All of the entries need to be set down exactly as they read.

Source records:
▼
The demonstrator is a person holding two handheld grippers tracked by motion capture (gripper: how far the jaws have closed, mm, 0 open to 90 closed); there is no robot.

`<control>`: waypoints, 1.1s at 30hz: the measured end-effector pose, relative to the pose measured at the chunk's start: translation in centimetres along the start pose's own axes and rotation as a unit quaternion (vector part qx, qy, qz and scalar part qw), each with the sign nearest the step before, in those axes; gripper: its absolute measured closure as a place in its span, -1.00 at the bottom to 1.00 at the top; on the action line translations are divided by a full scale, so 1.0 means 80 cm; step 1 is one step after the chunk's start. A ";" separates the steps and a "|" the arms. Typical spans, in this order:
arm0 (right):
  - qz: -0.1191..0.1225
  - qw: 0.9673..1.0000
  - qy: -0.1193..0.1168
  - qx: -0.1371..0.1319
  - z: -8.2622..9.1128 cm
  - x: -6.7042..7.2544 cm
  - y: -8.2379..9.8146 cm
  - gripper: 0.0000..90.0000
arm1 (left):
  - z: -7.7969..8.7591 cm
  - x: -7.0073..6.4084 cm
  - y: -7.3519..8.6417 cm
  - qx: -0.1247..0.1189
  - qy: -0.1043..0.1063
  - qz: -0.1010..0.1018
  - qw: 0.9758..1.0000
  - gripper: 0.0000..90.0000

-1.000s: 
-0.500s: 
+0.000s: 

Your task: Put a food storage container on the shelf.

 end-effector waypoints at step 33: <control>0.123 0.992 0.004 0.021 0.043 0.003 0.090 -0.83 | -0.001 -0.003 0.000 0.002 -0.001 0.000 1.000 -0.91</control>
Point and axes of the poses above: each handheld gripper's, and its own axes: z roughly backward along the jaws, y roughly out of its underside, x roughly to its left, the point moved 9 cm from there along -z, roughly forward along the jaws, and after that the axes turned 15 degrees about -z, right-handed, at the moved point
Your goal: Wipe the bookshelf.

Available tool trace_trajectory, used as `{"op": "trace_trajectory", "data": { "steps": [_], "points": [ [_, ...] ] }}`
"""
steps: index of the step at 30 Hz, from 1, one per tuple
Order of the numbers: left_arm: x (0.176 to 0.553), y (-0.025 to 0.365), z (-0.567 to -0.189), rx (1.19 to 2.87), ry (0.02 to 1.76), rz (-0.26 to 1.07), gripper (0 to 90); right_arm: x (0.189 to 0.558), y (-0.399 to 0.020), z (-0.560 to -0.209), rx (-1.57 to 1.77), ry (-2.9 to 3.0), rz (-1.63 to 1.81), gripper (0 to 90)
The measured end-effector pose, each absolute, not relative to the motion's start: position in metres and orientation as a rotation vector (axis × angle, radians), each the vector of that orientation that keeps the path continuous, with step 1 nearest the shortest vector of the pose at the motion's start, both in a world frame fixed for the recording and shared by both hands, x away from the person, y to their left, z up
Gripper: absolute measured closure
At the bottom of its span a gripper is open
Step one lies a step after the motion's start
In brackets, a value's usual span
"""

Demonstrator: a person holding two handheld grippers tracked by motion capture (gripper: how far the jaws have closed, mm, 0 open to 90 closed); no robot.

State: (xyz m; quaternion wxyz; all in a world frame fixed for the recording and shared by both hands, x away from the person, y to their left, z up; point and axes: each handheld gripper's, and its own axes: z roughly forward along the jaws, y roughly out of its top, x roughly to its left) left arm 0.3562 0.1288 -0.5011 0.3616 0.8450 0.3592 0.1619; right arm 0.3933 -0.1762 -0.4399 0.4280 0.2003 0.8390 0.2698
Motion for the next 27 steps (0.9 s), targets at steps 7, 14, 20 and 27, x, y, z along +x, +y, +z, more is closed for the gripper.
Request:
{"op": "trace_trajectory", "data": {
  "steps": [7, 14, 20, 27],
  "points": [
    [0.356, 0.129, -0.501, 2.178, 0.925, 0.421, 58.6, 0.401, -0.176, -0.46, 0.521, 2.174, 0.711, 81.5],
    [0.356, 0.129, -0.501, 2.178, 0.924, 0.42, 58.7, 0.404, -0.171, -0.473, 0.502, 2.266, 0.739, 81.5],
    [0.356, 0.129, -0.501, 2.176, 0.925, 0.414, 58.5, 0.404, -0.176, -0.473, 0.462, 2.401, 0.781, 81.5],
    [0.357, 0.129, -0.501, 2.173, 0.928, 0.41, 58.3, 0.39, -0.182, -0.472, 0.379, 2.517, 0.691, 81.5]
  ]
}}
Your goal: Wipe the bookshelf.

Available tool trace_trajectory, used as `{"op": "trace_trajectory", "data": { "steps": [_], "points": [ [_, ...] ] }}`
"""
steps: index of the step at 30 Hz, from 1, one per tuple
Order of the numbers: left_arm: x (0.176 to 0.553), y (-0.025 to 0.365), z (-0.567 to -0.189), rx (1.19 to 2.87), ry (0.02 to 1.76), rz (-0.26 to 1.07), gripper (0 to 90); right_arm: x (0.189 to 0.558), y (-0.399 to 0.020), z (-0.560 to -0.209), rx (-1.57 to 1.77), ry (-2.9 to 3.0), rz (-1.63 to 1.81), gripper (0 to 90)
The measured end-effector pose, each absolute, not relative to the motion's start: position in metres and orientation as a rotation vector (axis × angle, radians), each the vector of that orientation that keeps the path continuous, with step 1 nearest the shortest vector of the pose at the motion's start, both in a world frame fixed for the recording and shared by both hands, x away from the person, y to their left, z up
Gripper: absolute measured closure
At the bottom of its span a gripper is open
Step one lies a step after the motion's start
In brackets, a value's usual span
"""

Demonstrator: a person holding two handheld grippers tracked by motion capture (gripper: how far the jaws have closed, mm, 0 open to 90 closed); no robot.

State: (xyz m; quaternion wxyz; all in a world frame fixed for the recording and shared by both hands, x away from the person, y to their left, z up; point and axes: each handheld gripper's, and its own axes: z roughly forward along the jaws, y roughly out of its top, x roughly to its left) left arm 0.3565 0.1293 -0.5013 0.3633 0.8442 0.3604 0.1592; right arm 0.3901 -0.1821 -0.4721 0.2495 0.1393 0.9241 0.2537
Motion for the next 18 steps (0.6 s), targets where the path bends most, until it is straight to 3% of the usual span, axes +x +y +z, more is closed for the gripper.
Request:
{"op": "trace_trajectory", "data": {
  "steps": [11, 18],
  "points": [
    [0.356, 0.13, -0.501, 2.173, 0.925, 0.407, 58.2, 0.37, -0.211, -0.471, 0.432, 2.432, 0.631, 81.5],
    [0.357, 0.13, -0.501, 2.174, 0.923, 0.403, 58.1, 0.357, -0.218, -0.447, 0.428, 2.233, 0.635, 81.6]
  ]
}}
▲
OUTPUT OF THE EXERCISE —
The demonstrator is a person holding two handheld grippers tracked by motion capture (gripper: how far the jaws have closed, mm, 0 open to 90 closed); there is no robot.

`<control>`: waypoints, 1.1s at 30hz: the measured end-effector pose, relative to the pose measured at the chunk's start: translation in centimetres along the start pose's own axes and rotation as a unit quaternion (vector part qx, qy, qz and scalar part qw), each with the sign nearest the step before, in those axes; gripper: its absolute measured closure as a place in its span, -1.00 at the bottom to 1.00 at the top; on the action line translations are divided by a full scale, so 1.0 means 80 cm; step 1 is one step after the chunk's start. A ";" separates the steps and a "|" the arms. Typical spans, in this order:
arm0 (right):
  - qz: -0.1191..0.1225
  - qw: 0.9673..1.0000
  - qy: -0.1193..0.1168
  - qx: -0.1371..0.1319
  - z: -8.2622..9.1128 cm
  - x: -6.7042..7.2544 cm
  - y: -8.2379..9.8146 cm
  - gripper: 0.0000..90.0000
arm1 (left):
  - z: -7.7969..8.7591 cm
  - x: -7.0073..6.4084 cm
  - y: -7.3519..8.6417 cm
  - qx: -0.1247..0.1189
  - qy: -0.1043..0.1063
  - qz: -0.1010..0.1018
  - qw: 0.9758..1.0000
  - gripper: 0.0000..90.0000

-1.000s: 
-0.500s: 
+0.000s: 

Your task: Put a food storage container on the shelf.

 end-effector waypoints at step 33: <control>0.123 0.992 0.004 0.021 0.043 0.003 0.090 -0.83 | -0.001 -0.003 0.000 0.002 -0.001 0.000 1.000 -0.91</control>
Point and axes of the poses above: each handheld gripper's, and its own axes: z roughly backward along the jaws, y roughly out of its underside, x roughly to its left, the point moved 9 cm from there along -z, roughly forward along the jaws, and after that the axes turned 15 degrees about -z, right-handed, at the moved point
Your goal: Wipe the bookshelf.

Available tool trace_trajectory, used as `{"op": "trace_trajectory", "data": { "steps": [_], "points": [ [_, ...] ] }}`
"""
steps: index of the step at 30 Hz, from 1, one per tuple
Order of the numbers: left_arm: x (0.176 to 0.553), y (-0.025 to 0.365), z (-0.567 to -0.189), rx (1.19 to 2.87), ry (0.02 to 1.76), rz (-0.26 to 1.07), gripper (0 to 90); right_arm: x (0.189 to 0.558), y (-0.399 to 0.020), z (-0.560 to -0.209), rx (-1.57 to 1.77), ry (-2.9 to 3.0), rz (-1.63 to 1.81), gripper (0 to 90)
The measured end-effector pose, each absolute, not relative to the motion's start: position in metres and orientation as a rotation vector (axis × angle, radians), each the vector of that orientation that keeps the path continuous, with step 1 nearest the shortest vector of the pose at the motion's start, both in a world frame fixed for the recording and shared by both hands, x away from the person, y to their left, z up
Gripper: absolute measured closure
At the bottom of its span a gripper is open
Step one lies a step after the motion's start
In brackets, a value's usual span
"""

Demonstrator: a person holding two handheld grippers tracked by motion capture (gripper: how far the jaws have closed, mm, 0 open to 90 closed); no robot.

State: (xyz m; quaternion wxyz; all in a world frame fixed for the recording and shared by both hands, x away from the person, y to their left, z up; point and axes: each handheld gripper's, and its own axes: z roughly forward along the jaws, y roughly out of its top, x roughly to its left) left arm 0.3562 0.1288 -0.5011 0.3616 0.8450 0.3592 0.1619; right arm 0.3933 -0.1762 -0.4399 0.4280 0.2003 0.8390 0.2698
Motion for the next 27 steps (0.9 s), targets at steps 7, 14, 20 and 27, x, y, z along +x, +y, +z, more is closed for the gripper.
Request:
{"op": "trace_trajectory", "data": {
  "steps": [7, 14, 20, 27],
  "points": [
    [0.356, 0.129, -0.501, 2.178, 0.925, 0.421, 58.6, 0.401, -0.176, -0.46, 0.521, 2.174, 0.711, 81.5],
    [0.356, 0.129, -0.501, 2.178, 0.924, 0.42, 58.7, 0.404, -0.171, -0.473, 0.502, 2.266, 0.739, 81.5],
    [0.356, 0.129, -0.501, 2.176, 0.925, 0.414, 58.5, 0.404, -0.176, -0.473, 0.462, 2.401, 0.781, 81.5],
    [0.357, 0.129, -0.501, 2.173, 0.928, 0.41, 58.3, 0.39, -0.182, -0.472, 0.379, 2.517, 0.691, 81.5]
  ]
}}
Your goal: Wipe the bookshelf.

Available tool trace_trajectory, used as `{"op": "trace_trajectory", "data": { "steps": [_], "points": [ [_, ...] ] }}`
"""
steps: index of the step at 30 Hz, from 1, one per tuple
Order of the numbers: left_arm: x (0.176 to 0.553), y (-0.025 to 0.365), z (-0.567 to -0.189), rx (1.19 to 2.87), ry (0.02 to 1.76), rz (-0.26 to 1.07), gripper (0 to 90); right_arm: x (0.189 to 0.558), y (-0.399 to 0.020), z (-0.560 to -0.209), rx (-1.57 to 1.77), ry (-2.9 to 3.0), rz (-1.63 to 1.81), gripper (0 to 90)
The measured end-effector pose, each absolute, not relative to the motion's start: position in metres and orientation as a rotation vector (axis × angle, radians), each the vector of that orientation that keeps the path continuous, with step 1 nearest the shortest vector of the pose at the motion's start, both in a world frame fixed for the recording and shared by both hands, x away from the person, y to their left, z up
Gripper: absolute measured closure
At the bottom of its span a gripper is open
Step one lies a step after the motion's start
In brackets, a value's usual span
"""

Demonstrator: a person holding two handheld grippers tracked by motion capture (gripper: how far the jaws have closed, mm, 0 open to 90 closed); no robot.

State: (xyz m; quaternion wxyz; all in a world frame fixed for the recording and shared by both hands, x away from the person, y to their left, z up; point and axes: each handheld gripper's, and its own axes: z roughly forward along the jaws, y roughly out of its top, x roughly to its left) left arm 0.3565 0.1293 -0.5013 0.3633 0.8442 0.3604 0.1592; right arm 0.3901 -0.1821 -0.4721 0.2495 0.1393 0.9241 0.2537
Motion for the next 18 steps (0.6 s), targets where the path bends most, until it is straight to 3% of the usual span, axes +x +y +z, more is closed for the gripper.
Request:
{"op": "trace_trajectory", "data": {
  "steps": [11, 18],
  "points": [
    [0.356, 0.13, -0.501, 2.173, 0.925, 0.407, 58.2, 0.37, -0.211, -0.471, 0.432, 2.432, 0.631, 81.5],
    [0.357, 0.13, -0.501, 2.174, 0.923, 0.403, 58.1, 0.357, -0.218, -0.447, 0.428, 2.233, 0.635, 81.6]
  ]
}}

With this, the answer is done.